Actions, as they say, speak louder than words. With the Avett Brothers, those actions come in the form of musical instruments - the cello, stand-up bass, banjo, guitar and drums to be exact. Now I'm a sucker for a good concert, and my musical palate has grown in taste over the years, though maybe not as broad as my husband. That said, there's still something about the musical world Scott and Seth Avett have created that captures a part of your soul. There are a lot of acts in the world today that bring intensity and fire to their music when they initially hit the scene. The problem most those bands face is this. The flames of creativity that made those groups hot commodities soon grow cold. With the Avett's, you don't have to worry about growing weary of the music or bored with the band. They are sort of a melodic orgasm you never get tired of experiencing.
This band is loved by all age groups. My 13 year-old has even gotten caught up in my favorite obsession and learned to play a few of their songs on her guitar. However, this boot scootin' excursion to Texas was just for me and mine. After all, he did turn me on, and tune me in, to ‘his' favorite band. Even John's singing voice is getting better the more he ‘practices' at the many shows we attend. The weekend performances we were attending were held at the Palladium, which we found out was once a part of the old Mickey Gilley entertainment complex that was built in south Dallas several years ago.
The Palladium reminded me somewhat of the House of Blues at Myrtle Beach, South Carolina where we saw the Avett's do their thing three nights in a row last summer. As the lights went down, my heart beat with anticipation waiting for the band to take the stage. You could cut the energy in this packed room with a knife. The crowd went wild as the band walked out. As I yelled out my ritualistic ‘yee haw' upon seeing them, I could swear Seth heard my cry of joy. Maybe it was wishful thinking on my part. I would like to think that after uttering my familiar yelp in concert at various venues around the country, this cry has become a familiar sound the group has grown used to begin jamming to "Talk on Indolence". People around me began jumping around like pogo sticks. Even the ‘Tooter Shot' waitresses got into the act. Why, I was even surprised to spot Dallas Maverick basketball star Dirk Nowitzki smiling and nodding his head at the side of the stage.
Like I alluded to earlier, I'm somewhat of an Avett Brothers junkie. They're like a euphoric drug you take that cries out for a fix whenever, and wherever, the opportunity exists. It doesn't matter which city your lucky to catch their act in, the results are always the same. My husband reminds me often that music has many mistresses. When it comes Scott, Seth and the rest of the crew, I have no problem announcing "I'm their's, and that's it...forever." It's an affair of the heart, what can I say.
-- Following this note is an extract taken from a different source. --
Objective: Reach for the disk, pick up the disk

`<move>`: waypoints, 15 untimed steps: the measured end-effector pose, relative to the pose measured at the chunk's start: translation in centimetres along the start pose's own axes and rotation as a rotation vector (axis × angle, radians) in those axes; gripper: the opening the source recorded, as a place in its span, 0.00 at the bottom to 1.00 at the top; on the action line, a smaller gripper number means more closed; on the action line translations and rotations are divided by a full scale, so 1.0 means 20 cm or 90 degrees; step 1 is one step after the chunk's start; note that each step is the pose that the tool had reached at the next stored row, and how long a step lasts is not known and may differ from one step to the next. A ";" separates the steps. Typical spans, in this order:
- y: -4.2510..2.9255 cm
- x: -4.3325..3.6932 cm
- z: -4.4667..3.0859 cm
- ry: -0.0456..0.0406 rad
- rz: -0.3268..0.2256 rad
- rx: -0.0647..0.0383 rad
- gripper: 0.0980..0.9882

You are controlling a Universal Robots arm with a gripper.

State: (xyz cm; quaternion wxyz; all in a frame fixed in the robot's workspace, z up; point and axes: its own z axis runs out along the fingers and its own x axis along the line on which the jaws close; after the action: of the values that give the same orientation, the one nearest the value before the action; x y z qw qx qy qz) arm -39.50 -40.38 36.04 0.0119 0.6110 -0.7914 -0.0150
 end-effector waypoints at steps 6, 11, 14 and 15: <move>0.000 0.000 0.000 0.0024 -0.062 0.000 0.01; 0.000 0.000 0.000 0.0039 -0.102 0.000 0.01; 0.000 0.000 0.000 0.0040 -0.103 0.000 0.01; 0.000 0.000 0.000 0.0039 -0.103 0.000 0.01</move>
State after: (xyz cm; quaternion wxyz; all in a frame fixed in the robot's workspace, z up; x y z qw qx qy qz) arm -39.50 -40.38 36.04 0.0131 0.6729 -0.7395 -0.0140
The show started off with "And It Spread", which I feel is a great ‘first impression' song for those who have never seen this group before. It's upbeat, catchy and quickly puts the crowd in a sing-a-long mode. I carefully checked the stage to make sure the group was all there, and sure enough, Bob Crawford, the stand-up bassist, is absent yet again. I always look forward to Bob getting in tune with Joe Kwon (cellist) and thumping his bass like the Energizer Bunny. I had just seen the Avett's the week before at a theater in Sevierville, TN and found out the musician was absent from the band due to a family medical issue at home. Sadly, it was reported his two-year old daughter had a brain tumor. She had undergone an operation that required his immediate attention. Paul Defiglia filled in and did an exceptional job.
I have not seen an Americana band with a cellist included in the group. Then again, I'm relatively new to this kind of music. Joe Kwon brings certain elegance to the instrument that resonates beautifully within the context of the songs. His solo offerings during a show are a thing of beauty as well. "Go To Sleep" can get a crowd going with its seductive, trance like "La La" mantra. When Joe's cello playing is accompanied by Seth's piano during the song "Salina", the music seduces the crowd every single time. You literally get lost in your own dreamy world listening to these two musicians play off one another.
This band was created several years ago when the actual Avett brothers, Scott and Seth, merged their respective bands together to form the present group. Scott, the oldest, has boyish good looks and impressive musical talent. His voice is a perfect compliment to his equally talented younger sibling's tranquil, intoxicating vocals. Both take turns showing off their musical chops on the banjo, guitar, piano, and to get your heart really thumping, the occasional kick-drum. Seth's musical chops really come through in songs like "Murder in the City" and "January Wedding." Scott, on the other hand, has an emotional yet angelic voice with raw character that really sparkles when he sings "I & Love & You". It's quite difficult to choose which is the better singer because the balance of bitter and sweet they bring to a song creates just the right ambiance the music needs to really take off.
I was pleasantly surprised when the group broke out into Merle Haggard's, "Won't Give Up My Train". My musical half loves to sing this song after a few beers, but doesn't do the tune near the justice as a roomful of Texans. Our new Texas friends certainly gave the band a run for their money as they sang along with gusto. Not only was this a great song, but a wonderful moment for the crowd.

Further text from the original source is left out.